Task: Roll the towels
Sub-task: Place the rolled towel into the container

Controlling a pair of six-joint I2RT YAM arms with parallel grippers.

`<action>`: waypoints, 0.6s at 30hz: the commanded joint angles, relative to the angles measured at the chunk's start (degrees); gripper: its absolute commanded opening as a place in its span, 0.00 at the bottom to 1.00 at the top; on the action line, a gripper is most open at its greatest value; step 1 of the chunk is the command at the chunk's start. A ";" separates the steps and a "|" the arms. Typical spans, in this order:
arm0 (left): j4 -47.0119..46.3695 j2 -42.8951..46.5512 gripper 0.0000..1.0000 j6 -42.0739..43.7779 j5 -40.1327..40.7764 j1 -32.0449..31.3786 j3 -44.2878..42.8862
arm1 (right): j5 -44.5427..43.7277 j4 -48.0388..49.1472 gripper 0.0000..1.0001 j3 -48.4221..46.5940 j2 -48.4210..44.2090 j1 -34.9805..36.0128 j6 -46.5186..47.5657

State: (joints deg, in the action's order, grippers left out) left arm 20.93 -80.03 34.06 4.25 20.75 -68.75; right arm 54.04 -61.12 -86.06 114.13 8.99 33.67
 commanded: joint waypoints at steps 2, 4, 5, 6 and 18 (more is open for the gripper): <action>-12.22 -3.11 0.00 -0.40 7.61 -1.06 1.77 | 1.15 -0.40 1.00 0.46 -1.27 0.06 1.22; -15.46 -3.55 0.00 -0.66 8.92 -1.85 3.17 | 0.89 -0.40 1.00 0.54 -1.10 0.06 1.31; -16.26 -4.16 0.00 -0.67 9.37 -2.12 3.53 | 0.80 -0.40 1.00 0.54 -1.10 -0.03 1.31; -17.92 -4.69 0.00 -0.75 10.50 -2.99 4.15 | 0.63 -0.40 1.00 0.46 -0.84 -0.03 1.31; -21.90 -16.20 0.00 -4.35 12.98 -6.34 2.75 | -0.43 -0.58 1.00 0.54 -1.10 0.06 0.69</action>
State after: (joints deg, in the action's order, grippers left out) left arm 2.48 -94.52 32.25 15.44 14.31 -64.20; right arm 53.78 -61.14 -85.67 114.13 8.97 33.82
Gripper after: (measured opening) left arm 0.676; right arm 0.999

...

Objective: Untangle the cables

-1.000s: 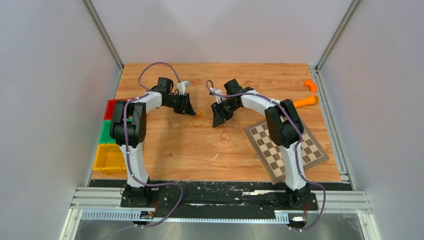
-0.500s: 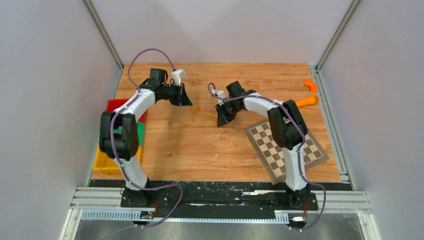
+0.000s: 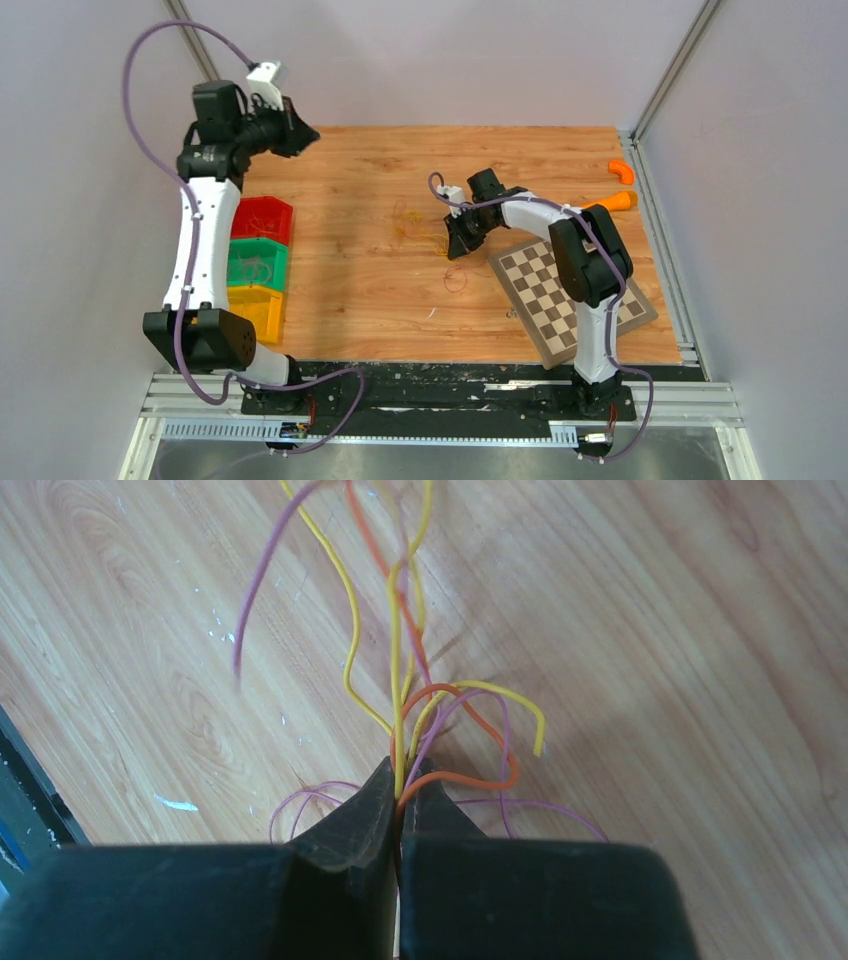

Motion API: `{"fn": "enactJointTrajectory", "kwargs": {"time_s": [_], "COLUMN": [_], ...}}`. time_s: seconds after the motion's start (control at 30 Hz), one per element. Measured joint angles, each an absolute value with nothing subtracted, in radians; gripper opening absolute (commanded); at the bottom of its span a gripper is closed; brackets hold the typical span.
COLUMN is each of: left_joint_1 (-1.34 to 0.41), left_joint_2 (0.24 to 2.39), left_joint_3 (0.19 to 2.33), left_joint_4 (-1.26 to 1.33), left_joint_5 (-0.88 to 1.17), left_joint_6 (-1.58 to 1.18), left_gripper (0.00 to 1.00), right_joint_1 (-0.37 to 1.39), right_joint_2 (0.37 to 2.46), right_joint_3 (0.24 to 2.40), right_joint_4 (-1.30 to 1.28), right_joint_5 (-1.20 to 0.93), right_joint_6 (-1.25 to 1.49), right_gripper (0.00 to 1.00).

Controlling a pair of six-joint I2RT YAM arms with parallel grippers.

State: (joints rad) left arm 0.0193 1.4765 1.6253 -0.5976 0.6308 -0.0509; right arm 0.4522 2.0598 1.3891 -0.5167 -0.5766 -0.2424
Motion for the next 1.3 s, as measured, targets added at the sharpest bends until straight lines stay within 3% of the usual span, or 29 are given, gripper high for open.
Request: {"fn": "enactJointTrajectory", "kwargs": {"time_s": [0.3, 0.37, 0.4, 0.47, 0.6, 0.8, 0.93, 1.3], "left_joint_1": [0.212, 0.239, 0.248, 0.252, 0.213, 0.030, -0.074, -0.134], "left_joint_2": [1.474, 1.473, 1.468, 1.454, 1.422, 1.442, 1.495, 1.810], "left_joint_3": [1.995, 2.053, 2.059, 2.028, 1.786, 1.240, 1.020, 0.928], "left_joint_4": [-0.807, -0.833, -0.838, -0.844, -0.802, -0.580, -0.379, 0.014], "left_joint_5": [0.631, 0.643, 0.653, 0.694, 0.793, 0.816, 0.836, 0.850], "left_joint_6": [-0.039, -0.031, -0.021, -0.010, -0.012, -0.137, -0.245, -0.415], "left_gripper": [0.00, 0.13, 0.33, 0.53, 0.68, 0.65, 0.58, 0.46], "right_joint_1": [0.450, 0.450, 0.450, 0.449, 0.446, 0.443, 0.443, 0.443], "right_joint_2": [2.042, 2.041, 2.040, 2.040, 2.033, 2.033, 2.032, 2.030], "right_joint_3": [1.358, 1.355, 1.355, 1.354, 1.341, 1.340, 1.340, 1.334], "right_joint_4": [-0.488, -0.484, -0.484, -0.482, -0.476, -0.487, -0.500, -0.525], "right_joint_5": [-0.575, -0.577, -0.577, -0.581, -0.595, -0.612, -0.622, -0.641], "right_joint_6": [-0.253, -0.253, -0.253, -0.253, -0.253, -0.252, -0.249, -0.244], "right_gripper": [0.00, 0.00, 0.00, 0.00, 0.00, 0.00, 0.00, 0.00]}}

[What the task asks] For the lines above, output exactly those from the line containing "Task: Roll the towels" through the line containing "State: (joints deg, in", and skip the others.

[Exercise output]
Task: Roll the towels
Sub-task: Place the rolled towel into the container

Controlling a pair of six-joint I2RT YAM arms with parallel grippers.

`<action>`: waypoints, 0.6s at 30hz: the commanded joint angles, relative to the angles measured at the chunk's start (degrees); gripper: its absolute commanded opening as a place in its span, 0.00 at the bottom to 1.00 at the top; on the action line, a gripper is most open at its greatest value; step 1 of the chunk is the command at the chunk's start. A ";" separates the steps and a "|" the arms. Typical spans, in this order:
arm0 (left): j4 -47.0119..46.3695 j2 -42.8951..46.5512 gripper 0.0000..1.0000 j6 -42.0739..43.7779 j5 -40.1327..40.7764 j1 -32.0449..31.3786 j3 -44.2878..42.8862
arm1 (right): j5 -44.5427..43.7277 j4 -48.0388..49.1472 gripper 0.0000..1.0001 j3 -48.4221..46.5940 j2 -48.4210..44.2090 j1 -34.9805..36.0128 j6 -46.5186..47.5657

State: (joints deg, in the action's order, grippers left out) left arm 20.93 -80.03 34.06 4.25 20.75 -68.75; right arm 54.04 -61.12 -86.06 114.13 8.99 33.67

Nothing more belongs to this exercise.